▶ What you should do
Leave out the pictures and print the records below exactly.

▶ Records to process
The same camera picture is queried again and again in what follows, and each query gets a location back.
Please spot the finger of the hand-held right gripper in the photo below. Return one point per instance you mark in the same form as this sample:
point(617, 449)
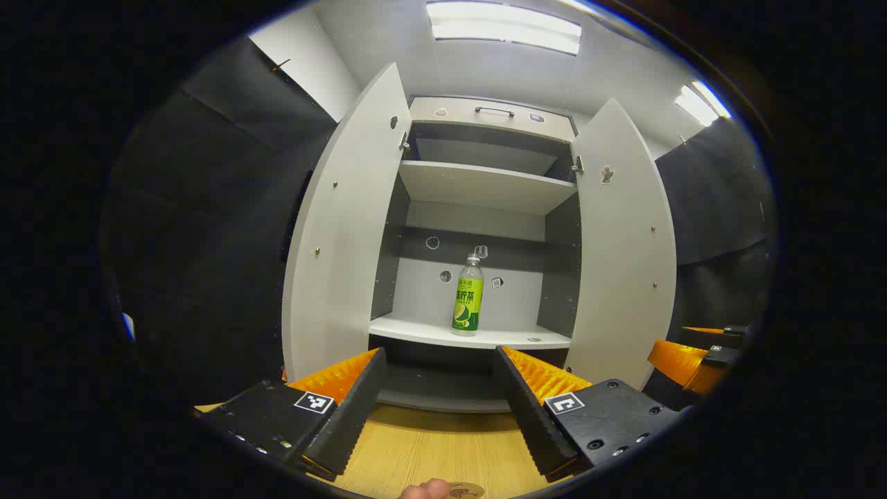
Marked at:
point(682, 364)
point(721, 336)

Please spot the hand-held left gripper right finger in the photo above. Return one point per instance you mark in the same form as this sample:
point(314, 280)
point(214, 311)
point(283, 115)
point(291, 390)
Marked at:
point(530, 416)

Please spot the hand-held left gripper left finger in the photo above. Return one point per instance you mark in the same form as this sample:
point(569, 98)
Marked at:
point(350, 416)

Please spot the round cork coaster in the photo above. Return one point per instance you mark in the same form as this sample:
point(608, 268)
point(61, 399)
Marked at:
point(468, 491)

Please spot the grey cabinet door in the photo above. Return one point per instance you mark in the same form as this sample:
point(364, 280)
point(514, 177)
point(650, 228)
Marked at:
point(346, 229)
point(624, 263)

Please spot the green label tea bottle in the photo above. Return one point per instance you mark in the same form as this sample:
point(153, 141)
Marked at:
point(468, 298)

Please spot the grey cabinet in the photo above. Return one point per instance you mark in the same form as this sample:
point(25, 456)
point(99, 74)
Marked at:
point(478, 222)

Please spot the grey cabinet shelf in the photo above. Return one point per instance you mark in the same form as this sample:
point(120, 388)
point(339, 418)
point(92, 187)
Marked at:
point(485, 186)
point(423, 327)

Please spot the black backdrop cloth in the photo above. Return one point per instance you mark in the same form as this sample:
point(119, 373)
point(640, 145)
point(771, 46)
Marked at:
point(721, 201)
point(208, 229)

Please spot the ceiling light panel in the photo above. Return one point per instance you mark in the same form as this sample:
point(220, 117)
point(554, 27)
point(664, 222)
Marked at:
point(506, 26)
point(701, 104)

▶ Result of this task
The same camera picture is queried again and again in what follows, and each query gets a location back.
Please spot the finger of the hand-held right gripper in the photo below. Return one point per instance you mark in the same form as this sample:
point(617, 449)
Marked at:
point(682, 364)
point(721, 336)

Please spot the hand-held left gripper right finger in the photo above. Return one point per instance you mark in the same form as this sample:
point(314, 280)
point(214, 311)
point(283, 115)
point(291, 390)
Marked at:
point(530, 416)

Please spot the hand-held left gripper left finger in the photo above. Return one point per instance you mark in the same form as this sample:
point(569, 98)
Marked at:
point(350, 416)

Please spot the round cork coaster in the photo above. Return one point per instance you mark in the same form as this sample:
point(608, 268)
point(61, 399)
Marked at:
point(468, 491)

Please spot the grey cabinet door in the photo above. Return one point per instance you mark in the same form as this sample:
point(364, 280)
point(514, 177)
point(650, 228)
Marked at:
point(346, 229)
point(624, 263)

Please spot the green label tea bottle in the photo above. Return one point per instance you mark in the same form as this sample:
point(153, 141)
Marked at:
point(468, 298)

Please spot the grey cabinet in the photo above. Return one point per instance you mark in the same form as this sample:
point(25, 456)
point(99, 74)
Marked at:
point(478, 222)

Please spot the grey cabinet shelf in the photo above. Return one point per instance you mark in the same form as this sample:
point(120, 388)
point(339, 418)
point(92, 187)
Marked at:
point(485, 186)
point(423, 327)

Please spot the black backdrop cloth in the photo above. Return one point per instance you mark in the same form as this sample:
point(119, 373)
point(640, 145)
point(771, 46)
Marked at:
point(721, 201)
point(208, 229)

Please spot the ceiling light panel in the photo above. Return one point per instance you mark in the same form as this sample:
point(220, 117)
point(554, 27)
point(664, 222)
Marked at:
point(506, 26)
point(701, 104)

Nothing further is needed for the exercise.